By: Bill Hayes, Pennsylvania CPA Journal Managing Editor
Firm growth, technology adoption, talent issues, and even societal movements. These are just some of the top risks facing CPA firms in 2020, according to Ken Mackinus, executive vice president, professional firms, for Aon Affinity who joins us today to explore the details.
How important do you think it is for CPA firms to get out ahead quickly when planning for challenges that might be facing them in 2020 or even beyond?
[Mackunis] They have to be getting into it right now. We've already started doing our tax season planning and preparation seminars and the kinds of things that pre-tax season should be getting together. We know that that's right ahead of us. But as you're thinking about 2020, you think about the different kinds of risks that are evolving that the profession faces. Some of the things that really start to jump right out to me is every tax season is different by itself. So that by itself you have to be organized around. Certainly, as you start thinking about the Tax Cuts and Job Act and going through this tax season, we're starting to think of issues that are already starting to emerge, things like residency and how are taxpayers contemplating different considerations to get more favorable tax rates in the new environment with these changes.

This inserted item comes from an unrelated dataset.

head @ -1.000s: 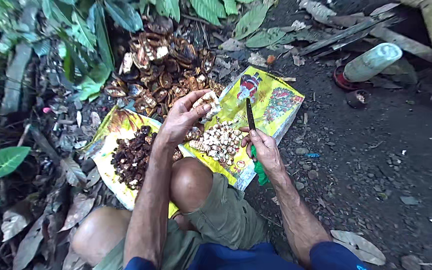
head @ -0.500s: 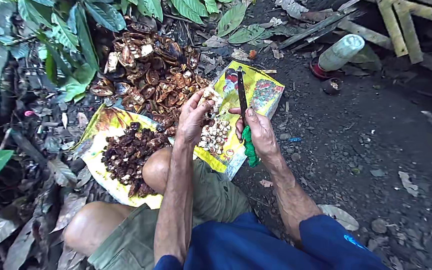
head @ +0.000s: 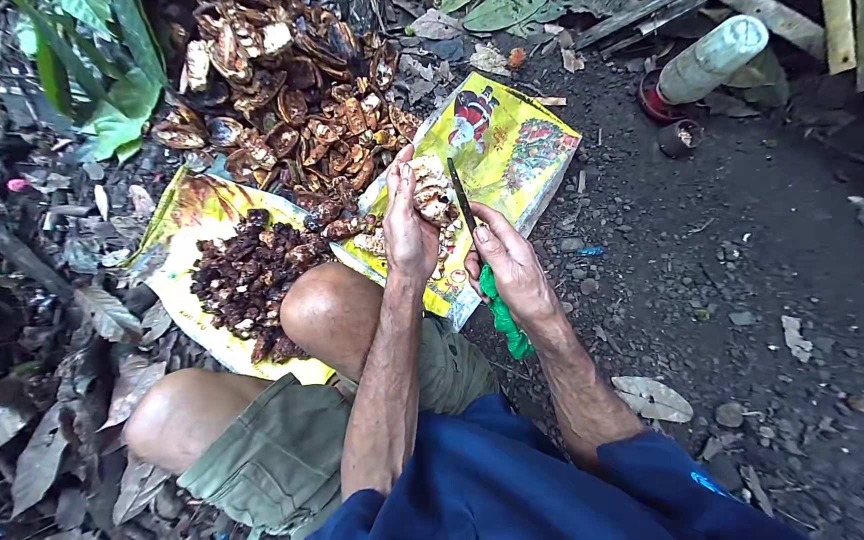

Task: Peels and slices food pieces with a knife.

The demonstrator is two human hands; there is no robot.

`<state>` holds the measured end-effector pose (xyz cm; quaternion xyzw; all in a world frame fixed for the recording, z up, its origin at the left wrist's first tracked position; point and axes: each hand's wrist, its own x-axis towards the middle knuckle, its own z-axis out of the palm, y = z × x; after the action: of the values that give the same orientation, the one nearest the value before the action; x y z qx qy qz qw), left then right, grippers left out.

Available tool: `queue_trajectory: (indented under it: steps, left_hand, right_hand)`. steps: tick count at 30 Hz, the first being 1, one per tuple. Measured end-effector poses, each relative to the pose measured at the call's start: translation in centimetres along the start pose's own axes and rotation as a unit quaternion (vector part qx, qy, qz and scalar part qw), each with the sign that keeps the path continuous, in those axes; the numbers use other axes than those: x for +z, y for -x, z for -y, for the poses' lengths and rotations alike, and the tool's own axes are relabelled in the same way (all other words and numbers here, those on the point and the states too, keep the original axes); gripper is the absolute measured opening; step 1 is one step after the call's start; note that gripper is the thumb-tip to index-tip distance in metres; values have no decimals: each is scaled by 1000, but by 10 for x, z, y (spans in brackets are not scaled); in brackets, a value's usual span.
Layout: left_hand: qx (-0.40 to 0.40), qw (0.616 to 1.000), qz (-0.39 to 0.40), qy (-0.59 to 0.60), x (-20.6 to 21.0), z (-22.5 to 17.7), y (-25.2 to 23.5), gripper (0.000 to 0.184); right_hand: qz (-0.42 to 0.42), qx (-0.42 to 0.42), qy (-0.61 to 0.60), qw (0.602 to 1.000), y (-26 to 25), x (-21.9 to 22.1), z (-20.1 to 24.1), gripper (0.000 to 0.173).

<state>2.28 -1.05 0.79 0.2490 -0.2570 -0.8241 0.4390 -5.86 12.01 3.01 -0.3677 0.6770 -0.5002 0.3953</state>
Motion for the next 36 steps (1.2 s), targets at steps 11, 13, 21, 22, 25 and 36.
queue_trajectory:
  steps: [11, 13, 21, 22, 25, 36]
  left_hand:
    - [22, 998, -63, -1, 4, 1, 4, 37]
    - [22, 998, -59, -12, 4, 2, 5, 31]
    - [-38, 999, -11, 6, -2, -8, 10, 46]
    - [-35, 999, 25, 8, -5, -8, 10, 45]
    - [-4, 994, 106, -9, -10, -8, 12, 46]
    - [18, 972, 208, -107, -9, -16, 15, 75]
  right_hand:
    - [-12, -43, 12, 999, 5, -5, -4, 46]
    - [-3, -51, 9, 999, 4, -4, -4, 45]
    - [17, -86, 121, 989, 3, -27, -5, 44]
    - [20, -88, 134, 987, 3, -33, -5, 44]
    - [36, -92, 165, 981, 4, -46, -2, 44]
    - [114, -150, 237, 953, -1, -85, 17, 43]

Then conversely, the state revenue authorities have been aggressively investigating taxpayer state residency already. So when you start thinking about that, you think about risks, you start thinking, "Okay, that's a newer one that's getting on the radar that we have to be sensitive to." I think about the environment right now too for the CPA profession and the role that CPAs play and tax advice and tax guidance and going beyond just pure filing and into planning. The thing we always caution members on is the complexity in moving from personal income tax to corporate tax to estate tax. In the preparation alone, the complexity goes up.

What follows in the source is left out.